ACTIVITY - Repeat the listing exactly, line by line.

DATA PROVIDED -
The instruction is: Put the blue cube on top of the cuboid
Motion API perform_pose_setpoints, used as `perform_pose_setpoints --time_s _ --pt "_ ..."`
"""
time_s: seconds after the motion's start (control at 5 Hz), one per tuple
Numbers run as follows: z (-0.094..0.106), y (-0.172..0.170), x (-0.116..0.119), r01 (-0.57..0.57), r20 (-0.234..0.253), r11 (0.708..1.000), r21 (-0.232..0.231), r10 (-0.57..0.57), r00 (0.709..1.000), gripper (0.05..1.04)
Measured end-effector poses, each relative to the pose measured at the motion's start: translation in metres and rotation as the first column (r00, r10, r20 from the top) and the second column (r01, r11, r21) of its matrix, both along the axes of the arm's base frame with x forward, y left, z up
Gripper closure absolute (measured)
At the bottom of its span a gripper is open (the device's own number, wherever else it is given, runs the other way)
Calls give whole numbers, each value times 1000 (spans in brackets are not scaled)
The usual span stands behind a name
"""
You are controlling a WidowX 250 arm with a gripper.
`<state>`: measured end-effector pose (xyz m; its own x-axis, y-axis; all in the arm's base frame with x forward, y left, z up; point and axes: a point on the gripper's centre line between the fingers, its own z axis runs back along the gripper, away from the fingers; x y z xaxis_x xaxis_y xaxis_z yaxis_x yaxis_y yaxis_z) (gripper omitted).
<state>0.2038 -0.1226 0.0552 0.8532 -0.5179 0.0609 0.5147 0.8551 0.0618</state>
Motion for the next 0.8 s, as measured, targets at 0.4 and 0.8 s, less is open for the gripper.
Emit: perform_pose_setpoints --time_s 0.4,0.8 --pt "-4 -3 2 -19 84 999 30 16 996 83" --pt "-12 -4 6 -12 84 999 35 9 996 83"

EXERCISE RESULT -
The instruction is: Put the blue cube on top of the cuboid
Motion API perform_pose_setpoints, used as `perform_pose_setpoints --time_s _ --pt "_ ..."`
"""
time_s: seconds after the motion's start (control at 5 Hz), one per tuple
Numbers run as follows: z (-0.094..0.106), y (-0.172..0.170), x (-0.116..0.119), r01 (-0.57..0.57), r20 (-0.234..0.253), r11 (0.708..1.000), r21 (-0.232..0.231), r10 (-0.57..0.57), r00 (0.709..1.000), gripper (0.05..1.04)
Measured end-effector poses, each relative to the pose measured at the motion's start: translation in metres and rotation as the first column (r00, r10, r20 from the top) and the second column (r01, r11, r21) of its matrix, both along the axes of the arm's base frame with x forward, y left, z up
Gripper closure absolute (measured)
At the bottom of its span a gripper is open (the device's own number, wherever else it is given, runs the other way)
Calls give whole numbers, each value times 1000 (spans in brackets are not scaled)
The usual span stands behind a name
"""
You are controlling a WidowX 250 arm with a gripper.
`<state>`: measured end-effector pose (xyz m; its own x-axis, y-axis; all in the arm's base frame with x forward, y left, z up; point and axes: a point on the gripper's centre line between the fingers, its own z axis runs back along the gripper, away from the fingers; x y z xaxis_x xaxis_y xaxis_z yaxis_x yaxis_y yaxis_z) (gripper omitted).
<state>0.2038 -0.1226 0.0552 0.8532 -0.5179 0.0609 0.5147 0.8551 0.0618</state>
Motion for the next 0.8 s, as measured, targets at 0.4 and 0.8 s, less is open for the gripper.
Emit: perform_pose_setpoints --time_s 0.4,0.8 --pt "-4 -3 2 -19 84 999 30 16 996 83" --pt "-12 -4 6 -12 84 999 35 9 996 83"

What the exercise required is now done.